▶ _Problem statement_:
Give the number of lines in the entries below that contain "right". Write nothing besides it.

▶ _Information given_:

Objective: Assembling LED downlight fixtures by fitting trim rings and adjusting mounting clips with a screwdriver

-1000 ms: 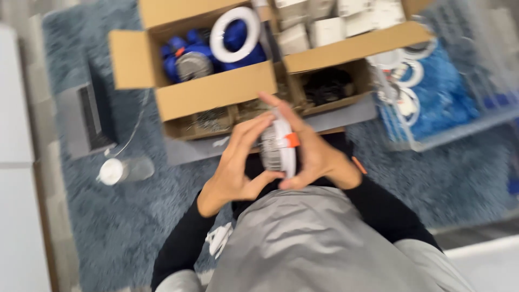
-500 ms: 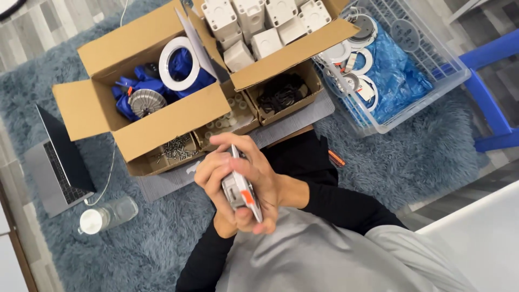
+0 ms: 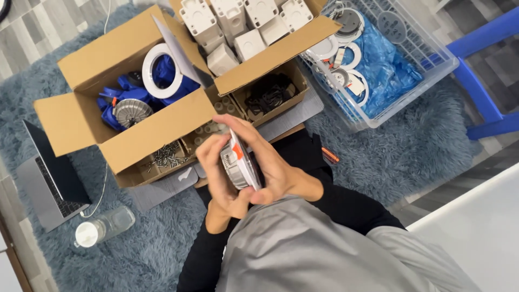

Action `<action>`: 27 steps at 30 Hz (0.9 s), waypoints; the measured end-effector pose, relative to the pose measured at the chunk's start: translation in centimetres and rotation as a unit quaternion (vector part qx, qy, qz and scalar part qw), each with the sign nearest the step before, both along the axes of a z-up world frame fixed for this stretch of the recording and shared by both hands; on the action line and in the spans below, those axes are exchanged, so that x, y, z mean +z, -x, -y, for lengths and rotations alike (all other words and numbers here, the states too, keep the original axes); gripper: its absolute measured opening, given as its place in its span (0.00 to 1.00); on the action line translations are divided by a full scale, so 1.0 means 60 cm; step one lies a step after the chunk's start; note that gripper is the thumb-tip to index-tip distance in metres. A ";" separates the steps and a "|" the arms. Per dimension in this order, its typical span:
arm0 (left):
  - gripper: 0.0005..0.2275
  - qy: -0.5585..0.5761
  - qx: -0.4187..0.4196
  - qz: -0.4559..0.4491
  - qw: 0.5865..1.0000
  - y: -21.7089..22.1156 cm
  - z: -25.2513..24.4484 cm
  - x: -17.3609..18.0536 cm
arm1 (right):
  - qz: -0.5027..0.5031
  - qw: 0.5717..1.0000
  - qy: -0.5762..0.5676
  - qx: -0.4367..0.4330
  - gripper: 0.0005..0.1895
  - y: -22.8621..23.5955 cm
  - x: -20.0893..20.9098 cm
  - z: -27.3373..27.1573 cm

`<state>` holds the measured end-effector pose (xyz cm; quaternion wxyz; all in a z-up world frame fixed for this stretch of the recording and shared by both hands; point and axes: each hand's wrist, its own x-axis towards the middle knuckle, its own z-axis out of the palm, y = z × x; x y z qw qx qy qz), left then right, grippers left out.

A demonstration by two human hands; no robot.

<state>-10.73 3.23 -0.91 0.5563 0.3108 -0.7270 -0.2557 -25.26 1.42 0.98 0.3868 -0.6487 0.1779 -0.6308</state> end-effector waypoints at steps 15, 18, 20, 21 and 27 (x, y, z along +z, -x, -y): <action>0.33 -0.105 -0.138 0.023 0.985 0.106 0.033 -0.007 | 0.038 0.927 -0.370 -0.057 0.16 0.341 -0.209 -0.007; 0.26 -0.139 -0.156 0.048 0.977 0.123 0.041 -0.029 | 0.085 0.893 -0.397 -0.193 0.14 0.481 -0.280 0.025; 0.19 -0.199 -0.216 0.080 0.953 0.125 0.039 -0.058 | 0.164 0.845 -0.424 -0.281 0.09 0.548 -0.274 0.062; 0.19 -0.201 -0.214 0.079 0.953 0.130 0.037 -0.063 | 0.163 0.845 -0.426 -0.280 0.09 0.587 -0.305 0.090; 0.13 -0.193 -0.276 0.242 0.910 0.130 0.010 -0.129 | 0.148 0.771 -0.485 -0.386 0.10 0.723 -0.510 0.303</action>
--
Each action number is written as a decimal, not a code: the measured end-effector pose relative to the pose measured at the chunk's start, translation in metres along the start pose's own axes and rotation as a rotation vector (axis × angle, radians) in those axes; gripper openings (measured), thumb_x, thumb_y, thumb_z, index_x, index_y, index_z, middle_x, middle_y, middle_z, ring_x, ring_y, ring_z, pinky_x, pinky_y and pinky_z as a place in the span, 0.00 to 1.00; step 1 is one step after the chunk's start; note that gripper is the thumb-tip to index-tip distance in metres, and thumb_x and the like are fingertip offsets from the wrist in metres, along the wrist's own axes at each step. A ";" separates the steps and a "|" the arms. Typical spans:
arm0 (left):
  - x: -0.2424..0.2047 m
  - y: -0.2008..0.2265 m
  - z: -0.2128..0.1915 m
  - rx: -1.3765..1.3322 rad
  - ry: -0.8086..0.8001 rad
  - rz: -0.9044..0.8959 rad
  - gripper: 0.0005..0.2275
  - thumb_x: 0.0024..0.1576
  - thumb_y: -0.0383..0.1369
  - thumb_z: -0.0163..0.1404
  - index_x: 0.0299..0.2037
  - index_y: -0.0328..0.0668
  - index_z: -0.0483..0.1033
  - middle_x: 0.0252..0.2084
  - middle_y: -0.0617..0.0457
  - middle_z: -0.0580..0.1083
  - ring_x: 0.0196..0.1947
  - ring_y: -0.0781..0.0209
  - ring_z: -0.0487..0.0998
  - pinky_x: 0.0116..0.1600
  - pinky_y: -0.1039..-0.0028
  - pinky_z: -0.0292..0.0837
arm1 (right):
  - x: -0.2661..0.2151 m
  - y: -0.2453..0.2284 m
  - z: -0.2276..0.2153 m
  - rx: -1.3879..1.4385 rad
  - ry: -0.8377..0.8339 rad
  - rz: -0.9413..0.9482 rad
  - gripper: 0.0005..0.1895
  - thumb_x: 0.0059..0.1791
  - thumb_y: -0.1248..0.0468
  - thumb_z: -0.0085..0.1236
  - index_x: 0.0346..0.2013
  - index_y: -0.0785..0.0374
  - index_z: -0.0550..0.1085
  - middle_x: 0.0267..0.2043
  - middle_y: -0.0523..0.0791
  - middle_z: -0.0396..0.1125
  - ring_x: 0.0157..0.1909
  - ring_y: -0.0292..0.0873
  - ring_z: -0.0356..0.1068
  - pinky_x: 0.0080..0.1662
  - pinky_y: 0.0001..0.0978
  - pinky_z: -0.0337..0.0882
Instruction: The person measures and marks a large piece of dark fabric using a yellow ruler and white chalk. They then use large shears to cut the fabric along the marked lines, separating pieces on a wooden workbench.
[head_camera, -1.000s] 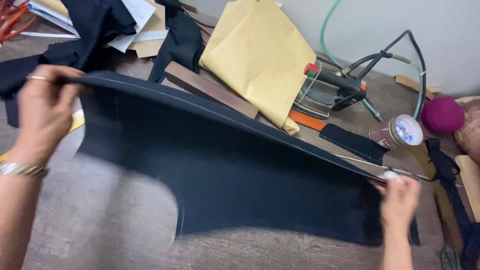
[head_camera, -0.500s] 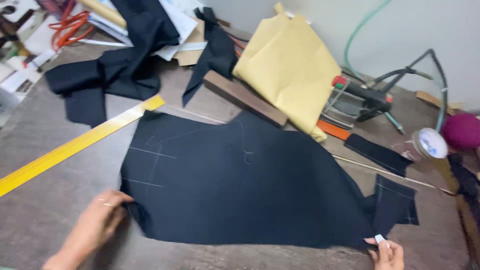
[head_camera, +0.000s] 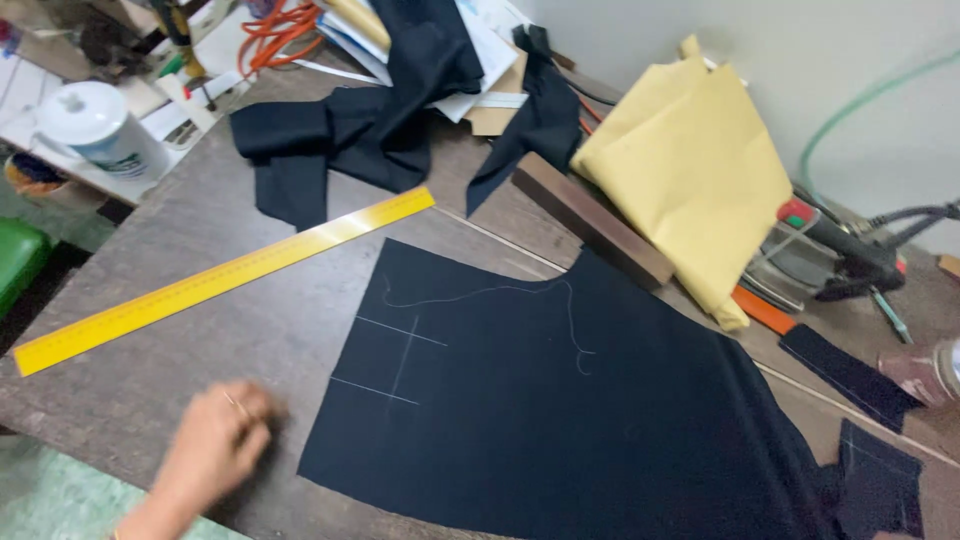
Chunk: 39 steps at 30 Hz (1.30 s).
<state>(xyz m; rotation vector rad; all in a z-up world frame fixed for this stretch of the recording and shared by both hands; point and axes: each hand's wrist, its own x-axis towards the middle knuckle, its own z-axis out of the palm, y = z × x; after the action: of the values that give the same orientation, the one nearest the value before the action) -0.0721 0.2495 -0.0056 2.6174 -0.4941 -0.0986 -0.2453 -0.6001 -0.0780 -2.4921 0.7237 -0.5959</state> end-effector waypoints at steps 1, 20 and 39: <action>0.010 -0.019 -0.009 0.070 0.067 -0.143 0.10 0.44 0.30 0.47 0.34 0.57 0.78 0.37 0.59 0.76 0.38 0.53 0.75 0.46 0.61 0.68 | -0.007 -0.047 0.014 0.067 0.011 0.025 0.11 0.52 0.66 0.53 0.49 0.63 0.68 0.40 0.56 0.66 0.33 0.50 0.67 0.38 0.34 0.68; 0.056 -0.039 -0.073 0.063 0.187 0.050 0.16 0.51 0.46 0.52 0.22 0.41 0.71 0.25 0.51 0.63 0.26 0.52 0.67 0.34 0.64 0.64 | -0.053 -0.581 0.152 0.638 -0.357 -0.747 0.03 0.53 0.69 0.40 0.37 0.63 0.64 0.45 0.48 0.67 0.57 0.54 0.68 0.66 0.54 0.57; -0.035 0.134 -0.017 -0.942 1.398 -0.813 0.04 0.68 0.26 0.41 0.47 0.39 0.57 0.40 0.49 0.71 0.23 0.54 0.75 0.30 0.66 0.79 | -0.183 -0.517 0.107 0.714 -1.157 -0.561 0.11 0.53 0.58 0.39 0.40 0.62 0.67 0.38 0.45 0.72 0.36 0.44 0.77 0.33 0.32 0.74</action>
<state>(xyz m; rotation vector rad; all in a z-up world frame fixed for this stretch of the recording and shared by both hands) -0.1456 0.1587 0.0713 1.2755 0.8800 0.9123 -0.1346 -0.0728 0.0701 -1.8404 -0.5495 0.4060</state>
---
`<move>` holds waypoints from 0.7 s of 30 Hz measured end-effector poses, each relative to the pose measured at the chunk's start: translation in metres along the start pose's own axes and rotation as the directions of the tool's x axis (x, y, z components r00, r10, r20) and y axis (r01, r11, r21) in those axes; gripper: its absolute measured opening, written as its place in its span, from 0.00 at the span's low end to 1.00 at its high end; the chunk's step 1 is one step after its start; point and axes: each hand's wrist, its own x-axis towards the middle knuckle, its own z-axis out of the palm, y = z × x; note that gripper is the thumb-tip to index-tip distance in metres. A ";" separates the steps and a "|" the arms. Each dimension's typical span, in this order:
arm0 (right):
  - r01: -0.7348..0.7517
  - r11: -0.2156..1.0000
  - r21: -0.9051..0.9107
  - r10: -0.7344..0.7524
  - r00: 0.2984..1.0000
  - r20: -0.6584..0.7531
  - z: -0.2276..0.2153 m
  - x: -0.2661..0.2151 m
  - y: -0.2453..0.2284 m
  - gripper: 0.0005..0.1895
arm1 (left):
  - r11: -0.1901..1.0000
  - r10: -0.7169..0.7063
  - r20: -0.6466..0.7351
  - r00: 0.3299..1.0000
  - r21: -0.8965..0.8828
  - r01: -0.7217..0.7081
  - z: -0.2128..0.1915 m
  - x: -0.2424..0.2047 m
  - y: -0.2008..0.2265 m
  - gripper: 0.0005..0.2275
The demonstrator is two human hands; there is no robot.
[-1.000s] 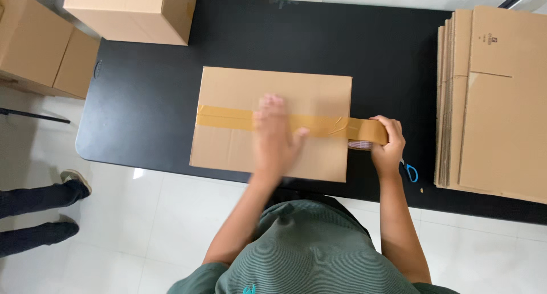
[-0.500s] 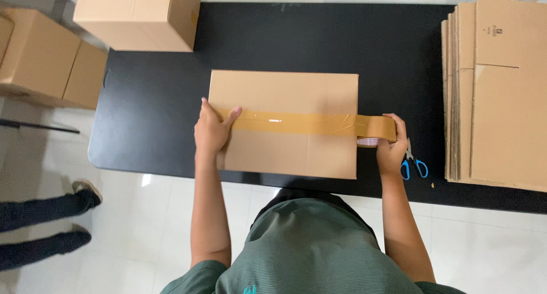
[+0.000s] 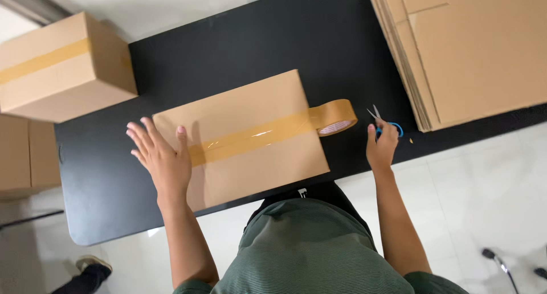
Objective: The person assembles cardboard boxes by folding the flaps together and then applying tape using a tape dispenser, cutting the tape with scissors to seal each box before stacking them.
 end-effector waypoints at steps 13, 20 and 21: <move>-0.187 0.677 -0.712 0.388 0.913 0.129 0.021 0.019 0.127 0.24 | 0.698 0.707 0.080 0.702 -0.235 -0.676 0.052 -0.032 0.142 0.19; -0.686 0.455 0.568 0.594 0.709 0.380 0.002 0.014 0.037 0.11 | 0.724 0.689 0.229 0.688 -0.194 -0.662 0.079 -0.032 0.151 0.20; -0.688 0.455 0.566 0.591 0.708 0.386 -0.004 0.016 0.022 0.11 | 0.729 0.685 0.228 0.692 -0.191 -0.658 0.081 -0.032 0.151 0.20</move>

▶ _Solution for this problem_:
4